I’ve always believed that if you cannot find a simple solution then don’t do it at all. That’s because if you cannot take a step back and get a good feeling for the problem, then you don’t understand it enough to see a simple solution – and trust me, there is always a simple solution. If you don’t understand the problem you are trying to solve, then you probably cannot solve it. More

2. Don’t build submarines

It’s a common fact that IT projects take longer than scheduled even if you schedule for delays. Books have been written on this fact, but it also has an impact on the simplicity of the code written.

If you design a huge project with many components, tiers, whistles and bells then you most likely will be delayed. In the eleventh hour up to a deadline, you will probable not have time for proper testing and code reviews. The problem is that you might never get back to that code before it breaks 6 months later. Maybe it’s your co-worker who will fix the problem, but end up looking frustrated at a complex submarine not knowing where to begin.

If possible, make sure that you design the project in modules that can be added after the release of the core product. This can be done in web projects easily, but prove very difficult for desktop applications.

3. Test when appropriate

Testing is one very important factor of the development cycle and there are many different tests to perform. Unit testing, use case testing, performance testing etc. Tests are good, but if you test everything to the smallest detail every time, then you probably waste a lot of time on it. Test where it makes sense and use different combinations of the various tests for different libraries. Not all code needs unit testing and not all code needs performance testing, but they need some tests. Be smart and don’t spend more time writing test cases than you do on writing or designing your application unless it’s your job. Read more at Testing your code.
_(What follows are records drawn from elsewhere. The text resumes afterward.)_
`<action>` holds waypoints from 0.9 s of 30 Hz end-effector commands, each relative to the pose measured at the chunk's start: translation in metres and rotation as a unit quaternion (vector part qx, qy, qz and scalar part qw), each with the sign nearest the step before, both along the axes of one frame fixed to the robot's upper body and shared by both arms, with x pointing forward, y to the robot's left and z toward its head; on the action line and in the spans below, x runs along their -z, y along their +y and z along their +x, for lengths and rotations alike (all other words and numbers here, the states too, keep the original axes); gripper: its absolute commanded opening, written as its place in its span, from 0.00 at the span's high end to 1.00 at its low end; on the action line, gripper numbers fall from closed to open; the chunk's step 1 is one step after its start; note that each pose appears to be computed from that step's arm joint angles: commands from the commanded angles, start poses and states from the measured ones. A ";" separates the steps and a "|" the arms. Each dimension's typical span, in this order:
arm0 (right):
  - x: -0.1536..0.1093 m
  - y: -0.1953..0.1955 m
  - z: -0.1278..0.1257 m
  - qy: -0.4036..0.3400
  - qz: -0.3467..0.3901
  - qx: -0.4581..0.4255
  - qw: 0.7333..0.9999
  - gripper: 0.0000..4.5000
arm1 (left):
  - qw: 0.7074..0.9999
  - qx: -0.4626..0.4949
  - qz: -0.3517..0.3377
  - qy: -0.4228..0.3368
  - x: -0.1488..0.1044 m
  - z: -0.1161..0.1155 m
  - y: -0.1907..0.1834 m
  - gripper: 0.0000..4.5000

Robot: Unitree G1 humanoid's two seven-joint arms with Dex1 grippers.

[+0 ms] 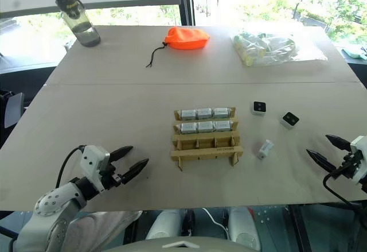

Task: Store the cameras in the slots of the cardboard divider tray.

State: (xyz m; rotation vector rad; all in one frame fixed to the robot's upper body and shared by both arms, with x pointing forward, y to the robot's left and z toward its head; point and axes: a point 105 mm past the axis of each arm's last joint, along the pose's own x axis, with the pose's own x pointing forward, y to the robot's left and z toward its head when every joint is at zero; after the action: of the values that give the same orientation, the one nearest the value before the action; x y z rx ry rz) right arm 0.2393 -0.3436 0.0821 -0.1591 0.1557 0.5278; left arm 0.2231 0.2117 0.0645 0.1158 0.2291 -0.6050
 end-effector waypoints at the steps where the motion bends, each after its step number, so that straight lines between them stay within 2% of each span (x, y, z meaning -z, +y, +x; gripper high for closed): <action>1: -0.009 -0.001 0.001 -0.016 -0.010 -0.004 1.000 0.00 | 1.000 0.000 -0.002 -0.015 -0.006 0.001 0.002 0.15; 20: -0.011 0.000 -0.003 -0.016 -0.011 -0.003 1.000 0.00 | 1.000 0.006 -0.001 -0.016 -0.001 0.002 0.004 0.15; 23: -0.018 0.004 0.000 -0.025 -0.005 0.012 1.000 0.00 | 0.999 0.020 0.023 -0.030 -0.004 0.004 0.006 0.15; 27: -0.021 0.023 0.002 -0.018 -0.024 0.032 0.999 0.00 | 0.997 0.028 0.064 -0.042 -0.015 0.018 0.022 0.15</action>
State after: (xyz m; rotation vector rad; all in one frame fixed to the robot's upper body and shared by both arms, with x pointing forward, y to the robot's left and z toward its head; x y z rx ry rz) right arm 0.2385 -0.3261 0.0902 -0.1797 0.1702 0.4740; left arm 0.2377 0.2279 0.0691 0.2324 0.2156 -0.6446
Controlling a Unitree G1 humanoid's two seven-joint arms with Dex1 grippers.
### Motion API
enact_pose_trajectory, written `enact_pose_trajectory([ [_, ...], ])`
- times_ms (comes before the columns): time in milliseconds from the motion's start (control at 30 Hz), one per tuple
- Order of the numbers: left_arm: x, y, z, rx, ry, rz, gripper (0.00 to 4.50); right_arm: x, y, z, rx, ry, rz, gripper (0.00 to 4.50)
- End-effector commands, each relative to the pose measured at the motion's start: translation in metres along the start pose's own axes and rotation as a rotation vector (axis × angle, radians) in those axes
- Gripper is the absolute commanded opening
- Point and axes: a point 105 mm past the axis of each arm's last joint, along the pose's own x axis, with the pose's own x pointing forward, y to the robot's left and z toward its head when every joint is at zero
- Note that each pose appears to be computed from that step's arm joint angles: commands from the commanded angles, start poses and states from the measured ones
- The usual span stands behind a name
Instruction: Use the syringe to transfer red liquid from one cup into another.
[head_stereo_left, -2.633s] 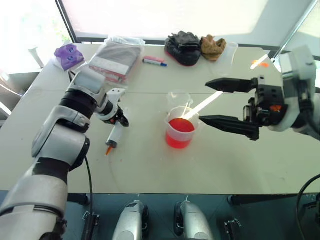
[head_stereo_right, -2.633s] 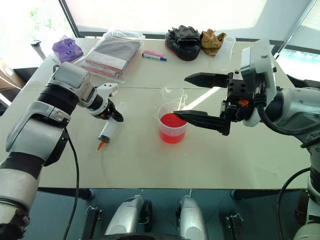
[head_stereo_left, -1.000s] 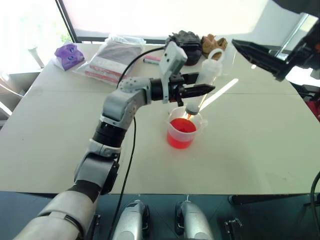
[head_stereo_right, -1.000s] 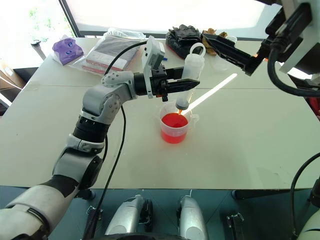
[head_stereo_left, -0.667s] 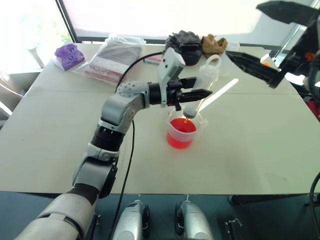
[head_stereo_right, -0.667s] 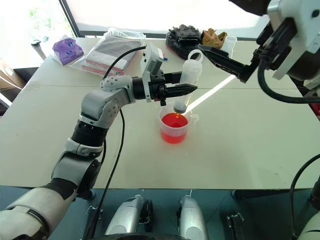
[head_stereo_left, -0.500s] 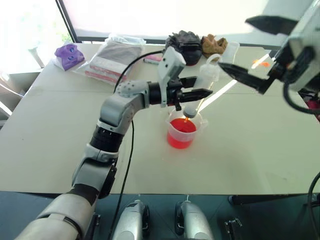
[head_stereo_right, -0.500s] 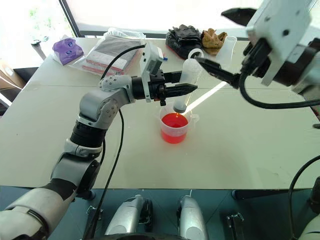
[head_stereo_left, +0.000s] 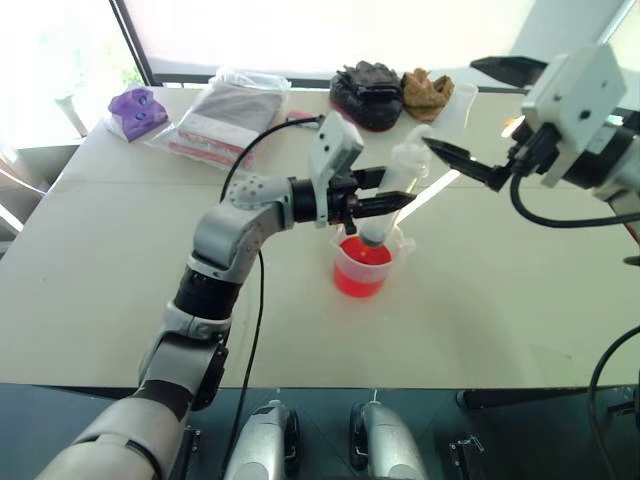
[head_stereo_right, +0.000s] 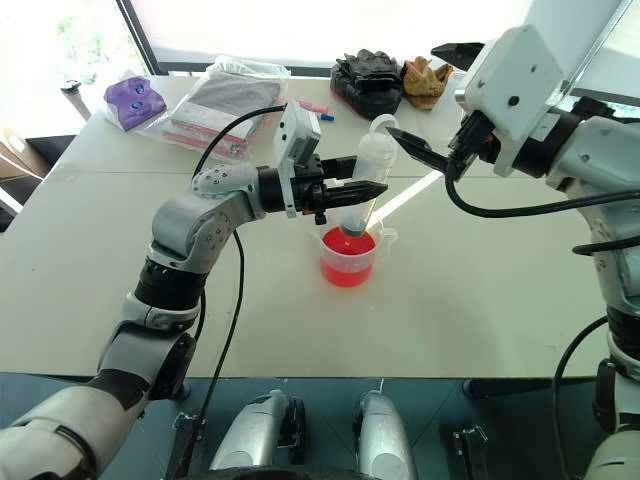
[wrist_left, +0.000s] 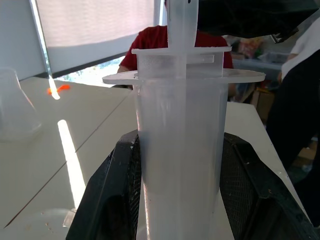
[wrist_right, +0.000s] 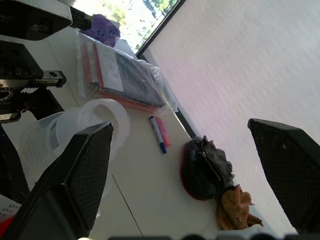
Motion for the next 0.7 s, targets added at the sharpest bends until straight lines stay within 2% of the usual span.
enact_pose_trajectory([
  [33,0.004,-0.01,0.003,0.074,-0.006,-0.028,1.62,0.003,-0.001,0.009,-0.036,-0.029,-0.013,4.5],
  [200,0.003,-0.007,-0.008,0.074,0.015,-0.011,1.62,0.008,0.011,0.009,-0.026,-0.033,0.024,4.5],
  [233,0.002,-0.007,-0.009,0.074,0.016,-0.009,1.62,0.008,0.012,0.009,-0.026,-0.032,0.027,3.96],
  [300,0.002,-0.007,-0.01,0.074,0.017,-0.01,1.62,0.009,0.014,0.009,-0.023,-0.03,0.036,3.19],
  [500,0.004,-0.009,-0.014,0.062,0.023,-0.015,1.62,0.01,0.021,0.008,-0.022,-0.022,0.061,0.05],
  [700,0.004,-0.014,-0.023,0.031,0.04,-0.028,1.62,0.007,0.016,0.003,-0.036,0.011,0.043,0.05],
])
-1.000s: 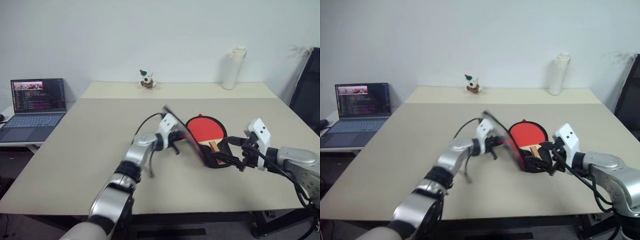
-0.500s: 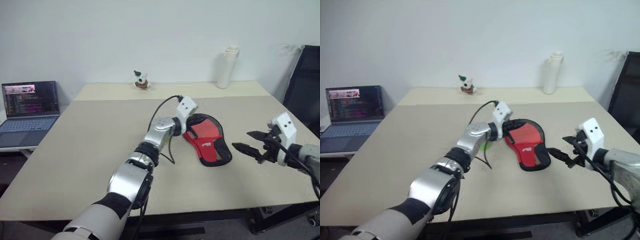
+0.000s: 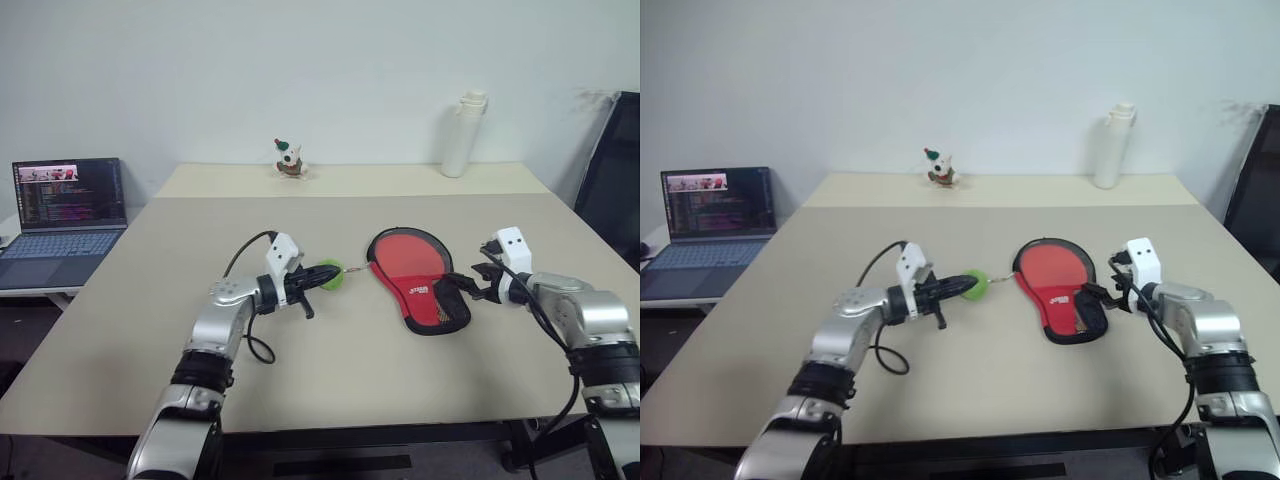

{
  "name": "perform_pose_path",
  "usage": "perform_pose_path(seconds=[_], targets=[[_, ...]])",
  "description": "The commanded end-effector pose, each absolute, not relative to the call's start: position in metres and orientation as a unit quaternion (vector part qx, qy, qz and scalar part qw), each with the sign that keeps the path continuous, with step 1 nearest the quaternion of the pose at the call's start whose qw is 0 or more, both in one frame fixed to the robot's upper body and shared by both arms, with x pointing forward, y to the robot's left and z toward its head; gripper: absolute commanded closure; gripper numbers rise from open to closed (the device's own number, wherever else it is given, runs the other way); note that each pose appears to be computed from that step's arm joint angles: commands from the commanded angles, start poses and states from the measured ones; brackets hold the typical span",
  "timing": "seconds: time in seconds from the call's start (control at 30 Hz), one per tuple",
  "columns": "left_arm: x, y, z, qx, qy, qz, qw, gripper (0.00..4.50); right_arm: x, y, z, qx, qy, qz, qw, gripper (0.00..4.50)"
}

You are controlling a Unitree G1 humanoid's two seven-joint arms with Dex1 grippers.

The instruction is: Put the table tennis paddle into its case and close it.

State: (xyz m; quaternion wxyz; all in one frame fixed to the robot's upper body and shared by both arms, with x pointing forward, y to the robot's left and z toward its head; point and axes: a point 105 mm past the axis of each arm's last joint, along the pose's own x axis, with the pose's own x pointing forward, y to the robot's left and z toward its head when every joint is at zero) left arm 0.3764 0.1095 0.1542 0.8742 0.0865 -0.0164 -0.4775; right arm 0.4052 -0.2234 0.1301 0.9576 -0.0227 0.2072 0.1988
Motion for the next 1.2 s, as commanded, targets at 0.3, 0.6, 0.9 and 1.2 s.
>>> perform_pose_path(seconds=[0.3, 0.6, 0.9, 1.2], targets=[[0.367, 0.11, 0.172, 0.093, -0.038, -0.465, 0.88, 4.47, 0.416, -0.21, 0.105, -0.019, 0.23, 0.223, 0.947, 0.0], [0.368, 0.109, 0.17, 0.099, -0.037, -0.467, 0.878, 4.5, 0.407, -0.181, 0.084, -0.033, 0.256, 0.262, 0.93, 1.96], [0.357, 0.115, 0.164, 0.101, -0.023, -0.486, 0.867, 4.5, 0.4, -0.166, 0.078, 0.016, 0.283, 0.263, 0.922, 4.49], [0.304, 0.142, 0.152, 0.101, 0.06, -0.592, 0.798, 4.5, 0.374, -0.144, 0.104, 0.091, 0.28, 0.246, 0.923, 4.49]])
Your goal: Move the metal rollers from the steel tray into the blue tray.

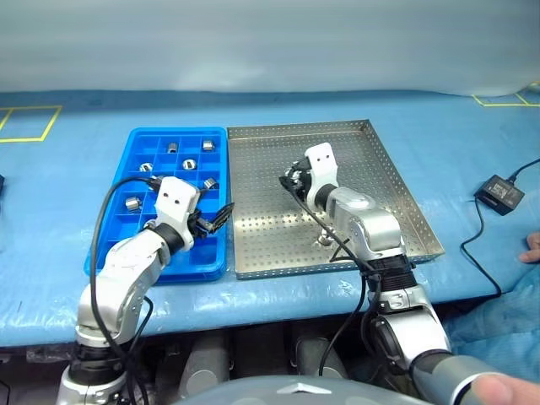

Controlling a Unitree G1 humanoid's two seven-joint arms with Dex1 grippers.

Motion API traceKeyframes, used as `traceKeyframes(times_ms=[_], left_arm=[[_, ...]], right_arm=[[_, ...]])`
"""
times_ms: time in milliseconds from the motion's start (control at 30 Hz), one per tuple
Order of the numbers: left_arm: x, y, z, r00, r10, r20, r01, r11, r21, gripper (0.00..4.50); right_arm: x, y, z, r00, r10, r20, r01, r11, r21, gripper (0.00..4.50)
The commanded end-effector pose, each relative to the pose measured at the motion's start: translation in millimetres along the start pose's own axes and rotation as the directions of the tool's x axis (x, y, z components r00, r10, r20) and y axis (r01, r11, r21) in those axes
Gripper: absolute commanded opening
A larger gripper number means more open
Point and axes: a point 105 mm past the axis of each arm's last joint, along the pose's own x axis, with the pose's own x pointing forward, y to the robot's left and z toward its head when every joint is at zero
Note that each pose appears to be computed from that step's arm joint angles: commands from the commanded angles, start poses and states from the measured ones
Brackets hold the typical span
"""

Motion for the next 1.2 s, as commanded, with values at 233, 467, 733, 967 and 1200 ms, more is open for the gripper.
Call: traceKeyframes(times_ms=[233, 467, 733, 967, 1200], left_arm=[[-37, 20, 0, 0.985, 0.166, -0.053, -0.165, 0.986, 0.037, 3.63], [-46, 12, -14, 0.979, 0.191, -0.064, -0.194, 0.980, -0.035, 3.63], [-48, 7, -15, 0.976, 0.212, -0.053, -0.215, 0.975, -0.056, 3.63], [-50, 6, -16, 0.973, 0.227, -0.051, -0.230, 0.971, -0.061, 3.63], [-50, 6, -15, 0.972, 0.230, -0.053, -0.233, 0.971, -0.050, 3.63]], right_arm=[[-6, 93, 16, 0.892, 0.452, -0.018, -0.448, 0.879, -0.162, 1.71], [25, 112, 22, 0.852, 0.522, 0.027, -0.507, 0.838, -0.204, 1.71], [52, 132, 29, 0.828, 0.557, 0.064, -0.536, 0.821, -0.198, 1.71], [72, 130, 33, 0.855, 0.515, 0.067, -0.500, 0.851, -0.165, 1.71], [78, 127, 28, 0.857, 0.513, 0.039, -0.503, 0.851, -0.152, 2.71]])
4. Be precise when naming methods

A method must have a name that tells exactly what it does. Luckily, a method should at all time only do one thing to be simple, so this is easy. A method called Send could be a bad name if it actually creates a mail object and fill out the sender, body and subject and then passes it on to another method that actually executes it. A more precise name would be CreateMailMessage.

When the method names become precise it also becomes very simple to understand exactly what is going on where.

5. Comment your code the simple way

Code commenting can be done in a myriad of ways, but there really is only one that keeps your code simple at the same time.

Don’t comment the individual code lines in a method or property, but keep the comments above the class, method, property or interface. The comment should answer the questions what, why and how. This can be done quite easy when you have giving the method a precise name and you can spend more time explaining the why than the what because the name tells what it does.

This wouldn’t be a rule if there aren’t any exceptions, so of course there is - one to be precise. If your code contains a strange quirk to work, then you should write a note above that piece explaining why it is done that way.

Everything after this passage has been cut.